Exercise goal:
Go through the records line by line and work out how many lines hold the word "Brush". Answer with the number only.

The input:

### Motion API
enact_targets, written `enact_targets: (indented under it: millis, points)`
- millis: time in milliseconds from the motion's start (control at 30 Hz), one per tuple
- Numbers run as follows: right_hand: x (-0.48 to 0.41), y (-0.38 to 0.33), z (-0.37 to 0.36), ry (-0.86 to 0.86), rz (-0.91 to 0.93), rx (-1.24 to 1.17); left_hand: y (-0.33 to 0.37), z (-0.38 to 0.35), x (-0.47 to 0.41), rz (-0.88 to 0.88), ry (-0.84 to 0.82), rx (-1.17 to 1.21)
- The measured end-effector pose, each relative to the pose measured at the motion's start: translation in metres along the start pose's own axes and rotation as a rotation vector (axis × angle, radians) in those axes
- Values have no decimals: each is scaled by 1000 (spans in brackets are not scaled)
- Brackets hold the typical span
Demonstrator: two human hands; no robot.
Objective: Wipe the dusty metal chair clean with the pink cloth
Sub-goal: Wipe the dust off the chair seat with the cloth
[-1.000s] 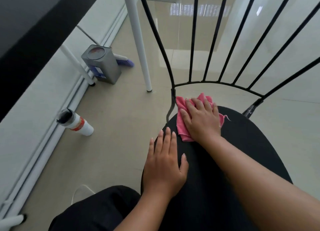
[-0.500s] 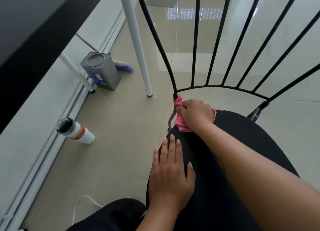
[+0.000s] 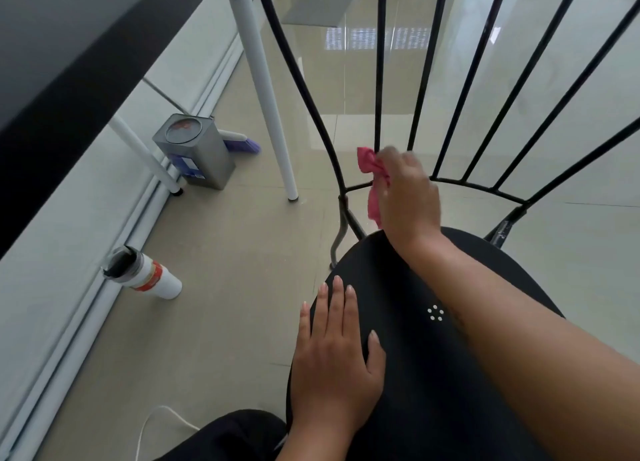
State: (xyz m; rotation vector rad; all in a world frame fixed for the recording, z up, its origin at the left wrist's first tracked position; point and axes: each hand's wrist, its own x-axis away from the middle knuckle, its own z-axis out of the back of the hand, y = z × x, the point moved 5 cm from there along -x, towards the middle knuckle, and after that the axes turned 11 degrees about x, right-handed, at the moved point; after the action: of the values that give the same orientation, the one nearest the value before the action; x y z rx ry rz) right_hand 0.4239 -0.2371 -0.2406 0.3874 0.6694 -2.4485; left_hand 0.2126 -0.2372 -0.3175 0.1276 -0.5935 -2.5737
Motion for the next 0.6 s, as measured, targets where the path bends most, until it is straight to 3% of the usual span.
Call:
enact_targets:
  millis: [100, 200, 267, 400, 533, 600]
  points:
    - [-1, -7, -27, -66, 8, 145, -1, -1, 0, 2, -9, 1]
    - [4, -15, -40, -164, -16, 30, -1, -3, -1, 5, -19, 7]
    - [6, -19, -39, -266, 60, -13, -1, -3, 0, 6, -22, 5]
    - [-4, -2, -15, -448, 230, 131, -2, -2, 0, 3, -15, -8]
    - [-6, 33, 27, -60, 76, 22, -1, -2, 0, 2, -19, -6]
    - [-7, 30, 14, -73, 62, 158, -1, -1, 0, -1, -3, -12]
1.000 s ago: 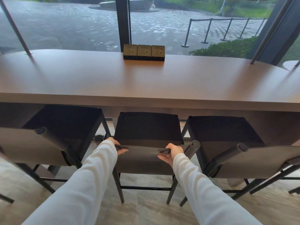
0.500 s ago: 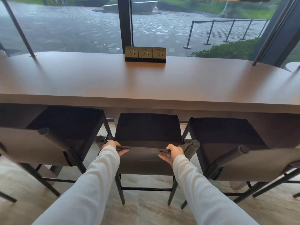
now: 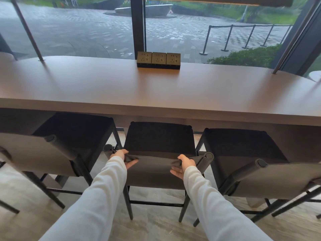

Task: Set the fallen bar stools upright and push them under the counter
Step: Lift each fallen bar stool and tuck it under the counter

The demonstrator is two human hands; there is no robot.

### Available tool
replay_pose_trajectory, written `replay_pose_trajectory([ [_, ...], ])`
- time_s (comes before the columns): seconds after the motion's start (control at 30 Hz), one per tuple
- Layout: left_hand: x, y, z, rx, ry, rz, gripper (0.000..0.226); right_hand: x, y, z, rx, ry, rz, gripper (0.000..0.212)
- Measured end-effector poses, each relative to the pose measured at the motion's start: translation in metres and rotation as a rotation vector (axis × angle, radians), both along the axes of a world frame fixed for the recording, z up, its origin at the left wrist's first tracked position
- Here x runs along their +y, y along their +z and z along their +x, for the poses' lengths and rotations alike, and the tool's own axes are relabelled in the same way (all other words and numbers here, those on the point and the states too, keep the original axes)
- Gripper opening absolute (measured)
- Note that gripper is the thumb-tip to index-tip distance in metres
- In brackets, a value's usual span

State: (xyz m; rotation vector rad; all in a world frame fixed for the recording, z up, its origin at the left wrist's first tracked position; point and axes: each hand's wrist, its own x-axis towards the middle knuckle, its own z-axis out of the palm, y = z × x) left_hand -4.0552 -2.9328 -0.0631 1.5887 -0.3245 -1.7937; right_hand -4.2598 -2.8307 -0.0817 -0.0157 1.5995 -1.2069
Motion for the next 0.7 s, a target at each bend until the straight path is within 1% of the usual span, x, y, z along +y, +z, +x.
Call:
replay_pose_trajectory([
  [0.07,0.004,0.003,0.004,0.055,0.014,0.003,0.020,0.002,0.005,0.006,0.029,0.039,0.070,0.034],
  [0.13,0.007,0.006,0.010,0.100,0.028,-0.001,0.013,0.002,0.012,0.020,-0.028,0.060,0.092,0.043],
  [0.17,0.008,0.008,0.013,0.106,0.018,-0.010,0.015,0.001,0.016,0.029,-0.071,0.075,0.090,0.046],
  [0.23,0.013,0.009,0.023,0.085,-0.031,-0.028,0.025,-0.002,0.023,0.051,-0.131,0.126,0.078,0.047],
  [0.33,0.027,0.014,0.044,0.045,-0.135,-0.034,0.049,-0.007,0.032,0.088,-0.194,0.197,0.047,0.049],
  [0.4,0.040,0.020,0.063,0.065,-0.158,-0.070,0.050,-0.010,0.039,0.114,-0.240,0.255,0.012,0.051],
  [0.53,0.067,0.032,0.117,0.135,-0.035,-0.190,0.030,-0.011,0.048,0.171,-0.223,0.352,-0.083,0.056],
  [0.6,0.081,0.037,0.154,0.132,0.009,-0.250,0.031,-0.009,0.053,0.205,-0.200,0.411,-0.128,0.054],
  [0.7,0.102,0.041,0.215,0.114,0.089,-0.307,0.032,-0.002,0.061,0.258,-0.143,0.474,-0.193,0.042],
])
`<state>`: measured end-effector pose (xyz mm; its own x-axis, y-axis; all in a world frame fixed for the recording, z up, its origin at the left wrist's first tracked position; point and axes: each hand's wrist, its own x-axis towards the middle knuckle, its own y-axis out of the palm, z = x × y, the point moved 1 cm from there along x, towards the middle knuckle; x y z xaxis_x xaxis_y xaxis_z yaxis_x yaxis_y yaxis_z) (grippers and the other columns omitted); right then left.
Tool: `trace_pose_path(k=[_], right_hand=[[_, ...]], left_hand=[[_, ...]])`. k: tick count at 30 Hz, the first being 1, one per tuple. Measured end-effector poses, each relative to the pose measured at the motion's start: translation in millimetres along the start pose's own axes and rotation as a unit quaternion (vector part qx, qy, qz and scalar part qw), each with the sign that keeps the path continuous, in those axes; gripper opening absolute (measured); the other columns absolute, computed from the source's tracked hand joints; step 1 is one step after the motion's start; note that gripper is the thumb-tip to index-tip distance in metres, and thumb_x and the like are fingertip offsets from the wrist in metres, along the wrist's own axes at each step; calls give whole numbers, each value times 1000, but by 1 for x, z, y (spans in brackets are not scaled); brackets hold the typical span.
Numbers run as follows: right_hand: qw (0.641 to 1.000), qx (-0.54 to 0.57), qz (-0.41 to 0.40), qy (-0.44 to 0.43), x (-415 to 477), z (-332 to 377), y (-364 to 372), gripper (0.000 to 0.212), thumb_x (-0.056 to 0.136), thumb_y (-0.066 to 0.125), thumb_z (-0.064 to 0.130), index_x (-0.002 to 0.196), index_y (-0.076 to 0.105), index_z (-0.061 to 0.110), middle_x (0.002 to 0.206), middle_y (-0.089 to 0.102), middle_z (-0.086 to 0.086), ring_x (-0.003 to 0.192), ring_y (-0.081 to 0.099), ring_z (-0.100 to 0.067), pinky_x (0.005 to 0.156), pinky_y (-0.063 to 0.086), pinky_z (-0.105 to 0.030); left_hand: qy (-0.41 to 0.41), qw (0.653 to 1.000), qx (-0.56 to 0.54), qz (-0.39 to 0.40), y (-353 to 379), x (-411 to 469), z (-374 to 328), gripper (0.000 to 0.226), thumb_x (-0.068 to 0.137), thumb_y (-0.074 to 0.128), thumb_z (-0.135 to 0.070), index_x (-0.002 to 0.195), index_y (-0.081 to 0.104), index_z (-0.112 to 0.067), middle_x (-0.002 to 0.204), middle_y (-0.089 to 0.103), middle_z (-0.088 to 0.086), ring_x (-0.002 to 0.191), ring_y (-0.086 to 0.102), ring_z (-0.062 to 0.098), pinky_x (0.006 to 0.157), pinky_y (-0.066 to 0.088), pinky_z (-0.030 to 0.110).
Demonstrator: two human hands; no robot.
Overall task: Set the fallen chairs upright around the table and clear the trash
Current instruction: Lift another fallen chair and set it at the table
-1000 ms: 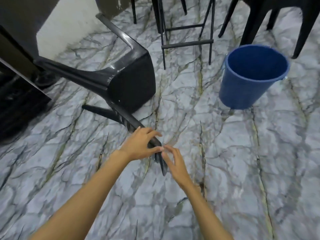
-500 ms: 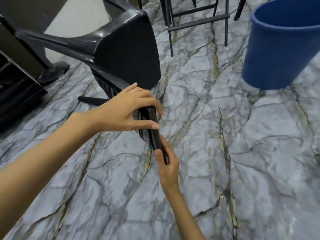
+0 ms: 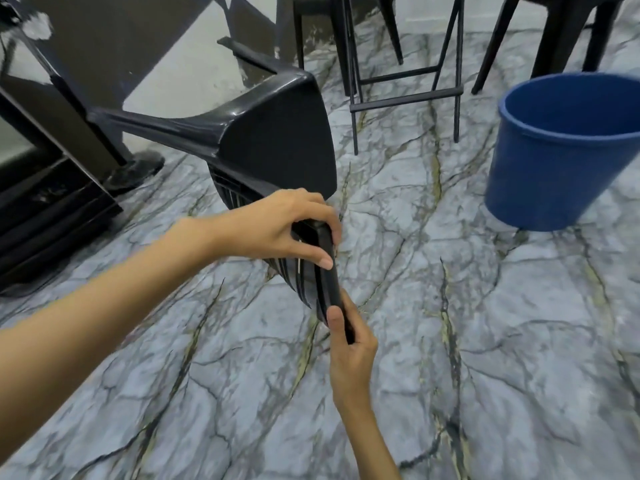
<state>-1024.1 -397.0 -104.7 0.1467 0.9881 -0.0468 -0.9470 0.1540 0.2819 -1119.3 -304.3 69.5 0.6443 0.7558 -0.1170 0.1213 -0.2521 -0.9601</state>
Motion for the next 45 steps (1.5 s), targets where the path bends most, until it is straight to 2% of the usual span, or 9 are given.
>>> trace_pose_path(k=[4,7,14,17,21,28,36,42,45], right_hand=[[998,-52,3,-37,2,117,16,37,69,47,81,99,58,64,70,69,7,54,54,-6,54,45,-22],[995,-89,8,-43,2,210,41,45,68,44,84,103,58,60,79,68,-5,56,56,-18,56,48,-38],[963,-264,44,-42,33,401,129,54,78,40,76,113,65,44,48,53,18,57,53,-1,53,36,-16],[950,-302,71,-24,47,448,175,52,80,44,69,117,64,39,68,67,14,66,58,-2,60,41,-17],[932,-349,91,-23,60,478,240,52,84,45,65,123,62,35,97,74,4,91,64,-11,69,40,-23],[911,-399,97,-44,79,491,321,55,86,41,66,125,59,34,104,73,3,101,64,-17,78,43,-29],[902,-400,140,-81,94,507,406,34,91,49,47,120,53,30,112,67,11,102,62,-11,73,43,-26],[918,-296,263,-6,113,504,434,29,87,62,37,114,55,33,112,60,17,109,58,-3,94,48,-29],[917,-278,285,29,119,494,412,25,82,68,42,104,62,34,106,66,17,107,59,1,94,48,-29]], left_hand=[[-18,996,-80,-19,-107,-13,-24,33,71,63,-56,96,64,-34,98,61,-9,97,55,6,80,39,9],[-49,987,-149,-38,-193,-29,-35,29,73,70,-47,96,65,-30,99,64,-8,96,60,9,79,43,14],[-128,956,-259,-51,-372,-68,-13,50,67,60,-67,105,62,-35,120,59,-21,113,52,-9,88,40,3],[-153,952,-256,-71,-417,-86,9,64,58,53,-81,109,58,-43,117,54,-29,105,49,-18,84,38,1],[-196,943,-256,-84,-453,-111,48,67,52,53,-84,109,51,-47,119,49,-29,105,46,-20,86,34,2],[-246,911,-322,-69,-489,-133,122,41,87,61,-28,126,49,-24,136,41,-11,122,39,7,94,33,19],[-296,862,-400,-92,-527,-163,201,43,70,67,-36,111,58,-26,132,44,-8,121,42,14,97,38,31],[-286,850,-432,-98,-544,-185,245,28,78,68,-30,105,58,-30,117,48,-16,116,45,14,87,39,24],[-280,843,-450,-90,-549,-193,265,54,59,77,-51,106,61,-31,121,48,-17,118,45,9,93,38,27]])
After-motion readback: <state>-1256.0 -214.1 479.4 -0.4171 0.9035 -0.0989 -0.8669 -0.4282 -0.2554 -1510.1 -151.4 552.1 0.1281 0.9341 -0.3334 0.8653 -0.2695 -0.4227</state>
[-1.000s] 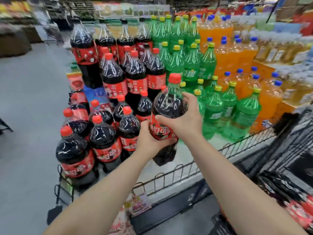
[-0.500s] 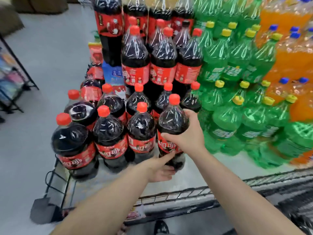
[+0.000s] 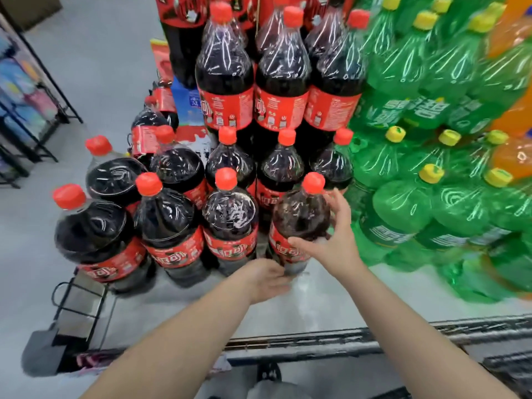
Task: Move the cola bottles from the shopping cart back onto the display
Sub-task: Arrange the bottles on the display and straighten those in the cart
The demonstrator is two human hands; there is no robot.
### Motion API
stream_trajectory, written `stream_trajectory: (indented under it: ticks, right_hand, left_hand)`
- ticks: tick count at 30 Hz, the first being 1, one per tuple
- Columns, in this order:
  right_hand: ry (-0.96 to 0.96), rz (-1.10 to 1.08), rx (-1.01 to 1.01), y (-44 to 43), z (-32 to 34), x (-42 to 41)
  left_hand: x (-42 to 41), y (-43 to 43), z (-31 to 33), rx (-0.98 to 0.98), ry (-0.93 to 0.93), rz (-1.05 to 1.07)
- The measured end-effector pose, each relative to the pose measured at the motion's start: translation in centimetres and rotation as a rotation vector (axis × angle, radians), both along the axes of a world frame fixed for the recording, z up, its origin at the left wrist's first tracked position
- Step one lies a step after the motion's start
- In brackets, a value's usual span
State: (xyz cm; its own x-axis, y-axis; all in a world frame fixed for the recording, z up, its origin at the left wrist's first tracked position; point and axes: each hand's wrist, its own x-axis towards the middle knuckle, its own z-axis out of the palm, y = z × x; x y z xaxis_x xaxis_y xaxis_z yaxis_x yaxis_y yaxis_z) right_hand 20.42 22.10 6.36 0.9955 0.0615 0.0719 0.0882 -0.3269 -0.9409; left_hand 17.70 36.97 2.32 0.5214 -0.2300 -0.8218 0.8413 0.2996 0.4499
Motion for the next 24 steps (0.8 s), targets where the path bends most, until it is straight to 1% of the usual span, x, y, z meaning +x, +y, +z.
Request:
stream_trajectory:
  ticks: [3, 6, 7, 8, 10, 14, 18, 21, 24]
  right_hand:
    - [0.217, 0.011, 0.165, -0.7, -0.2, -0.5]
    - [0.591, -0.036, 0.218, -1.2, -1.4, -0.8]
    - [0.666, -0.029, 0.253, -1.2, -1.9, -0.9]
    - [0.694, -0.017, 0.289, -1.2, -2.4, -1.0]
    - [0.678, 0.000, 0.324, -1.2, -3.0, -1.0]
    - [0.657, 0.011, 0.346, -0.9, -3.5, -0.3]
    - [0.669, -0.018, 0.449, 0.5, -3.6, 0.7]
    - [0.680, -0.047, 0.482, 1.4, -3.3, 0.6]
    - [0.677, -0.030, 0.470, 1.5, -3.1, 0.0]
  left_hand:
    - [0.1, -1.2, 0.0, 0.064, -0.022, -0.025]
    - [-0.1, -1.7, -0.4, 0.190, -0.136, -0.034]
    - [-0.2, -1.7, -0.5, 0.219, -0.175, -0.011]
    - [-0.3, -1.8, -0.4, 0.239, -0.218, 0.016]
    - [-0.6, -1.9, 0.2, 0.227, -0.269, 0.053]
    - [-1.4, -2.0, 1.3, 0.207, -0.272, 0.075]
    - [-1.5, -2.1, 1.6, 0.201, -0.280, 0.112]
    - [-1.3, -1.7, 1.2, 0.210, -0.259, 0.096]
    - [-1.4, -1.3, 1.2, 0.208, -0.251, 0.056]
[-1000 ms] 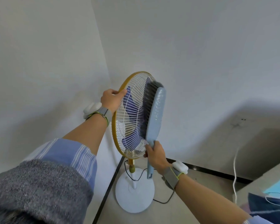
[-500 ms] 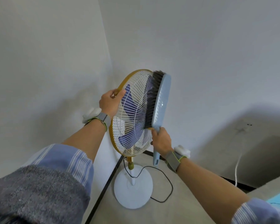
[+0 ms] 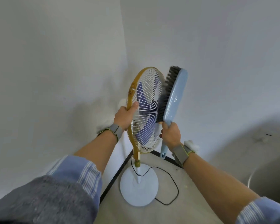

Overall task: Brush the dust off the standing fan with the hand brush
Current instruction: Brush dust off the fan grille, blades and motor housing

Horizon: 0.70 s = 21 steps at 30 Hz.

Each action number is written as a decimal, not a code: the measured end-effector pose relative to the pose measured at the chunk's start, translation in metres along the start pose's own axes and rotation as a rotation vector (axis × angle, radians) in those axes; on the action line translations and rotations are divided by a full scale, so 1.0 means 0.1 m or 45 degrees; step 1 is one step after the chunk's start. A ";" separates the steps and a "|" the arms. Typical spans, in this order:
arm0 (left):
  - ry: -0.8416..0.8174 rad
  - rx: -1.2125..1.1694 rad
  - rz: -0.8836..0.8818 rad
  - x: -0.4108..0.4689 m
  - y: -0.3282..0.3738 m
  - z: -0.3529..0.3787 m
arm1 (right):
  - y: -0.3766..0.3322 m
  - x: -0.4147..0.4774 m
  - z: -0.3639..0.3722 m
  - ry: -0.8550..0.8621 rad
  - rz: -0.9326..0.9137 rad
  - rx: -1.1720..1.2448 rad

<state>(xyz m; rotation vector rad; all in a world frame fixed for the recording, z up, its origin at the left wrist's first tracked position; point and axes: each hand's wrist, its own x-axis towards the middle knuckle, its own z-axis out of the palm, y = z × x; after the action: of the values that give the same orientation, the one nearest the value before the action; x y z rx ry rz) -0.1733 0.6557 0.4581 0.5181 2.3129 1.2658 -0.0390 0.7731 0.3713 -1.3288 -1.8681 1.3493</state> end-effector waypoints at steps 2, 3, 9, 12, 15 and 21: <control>-0.023 -0.006 -0.024 0.02 0.08 0.05 | -0.07 -0.27 -0.02 -0.011 -0.046 0.140; -0.028 -0.009 -0.030 0.03 0.11 0.09 | -0.08 -0.38 -0.03 -0.020 -0.082 0.214; -0.078 -0.094 -0.103 0.13 0.27 0.22 | -0.04 -0.80 -0.02 -0.236 -0.083 0.551; -0.089 -0.104 -0.121 0.19 0.32 0.24 | 0.13 -0.95 0.03 -0.392 0.021 0.501; -0.082 -0.073 -0.145 0.24 0.34 0.26 | 0.44 -0.92 0.09 -0.415 0.209 0.365; -0.087 -0.042 -0.163 0.29 0.39 0.30 | 0.67 -0.60 -0.03 -0.044 0.230 0.194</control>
<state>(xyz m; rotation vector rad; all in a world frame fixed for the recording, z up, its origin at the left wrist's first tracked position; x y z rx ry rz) -0.1767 0.7118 0.4709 0.3889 2.2271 1.2053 0.0176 0.7233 0.3211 -1.4305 -1.6624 1.5806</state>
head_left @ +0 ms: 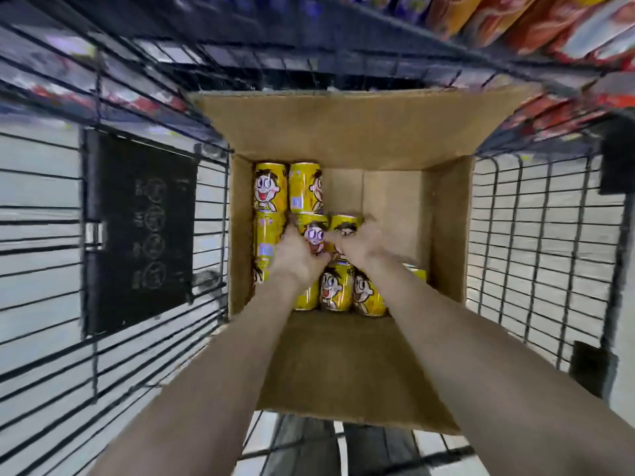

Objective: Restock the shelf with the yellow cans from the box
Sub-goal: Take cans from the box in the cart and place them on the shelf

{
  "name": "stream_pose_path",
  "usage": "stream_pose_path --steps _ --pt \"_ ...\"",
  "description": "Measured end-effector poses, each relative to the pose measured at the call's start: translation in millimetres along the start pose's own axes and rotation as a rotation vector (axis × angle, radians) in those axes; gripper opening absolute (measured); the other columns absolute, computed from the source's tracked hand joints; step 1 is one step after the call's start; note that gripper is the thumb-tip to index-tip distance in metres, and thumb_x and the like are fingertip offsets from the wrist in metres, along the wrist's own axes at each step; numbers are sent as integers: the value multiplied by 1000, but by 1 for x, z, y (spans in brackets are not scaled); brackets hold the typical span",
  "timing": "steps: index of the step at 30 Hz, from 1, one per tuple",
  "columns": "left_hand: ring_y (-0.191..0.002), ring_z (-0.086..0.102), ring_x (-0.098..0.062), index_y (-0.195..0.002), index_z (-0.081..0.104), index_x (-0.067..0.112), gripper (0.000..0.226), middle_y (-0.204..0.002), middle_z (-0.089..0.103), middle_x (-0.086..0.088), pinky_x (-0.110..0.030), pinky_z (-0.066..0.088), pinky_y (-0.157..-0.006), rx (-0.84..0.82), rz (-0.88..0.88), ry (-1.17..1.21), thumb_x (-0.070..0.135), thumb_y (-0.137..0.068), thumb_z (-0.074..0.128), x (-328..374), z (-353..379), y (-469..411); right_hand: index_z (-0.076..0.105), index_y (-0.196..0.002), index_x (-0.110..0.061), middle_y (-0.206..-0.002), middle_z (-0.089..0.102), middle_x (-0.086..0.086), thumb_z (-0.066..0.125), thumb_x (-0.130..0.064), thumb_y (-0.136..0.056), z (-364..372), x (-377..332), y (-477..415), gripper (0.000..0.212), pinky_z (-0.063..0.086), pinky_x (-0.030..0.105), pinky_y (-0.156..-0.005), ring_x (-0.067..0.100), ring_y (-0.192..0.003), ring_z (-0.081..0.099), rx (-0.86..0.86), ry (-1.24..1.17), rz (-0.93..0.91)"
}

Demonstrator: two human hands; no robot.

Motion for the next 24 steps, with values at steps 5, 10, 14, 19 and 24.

Solution:
2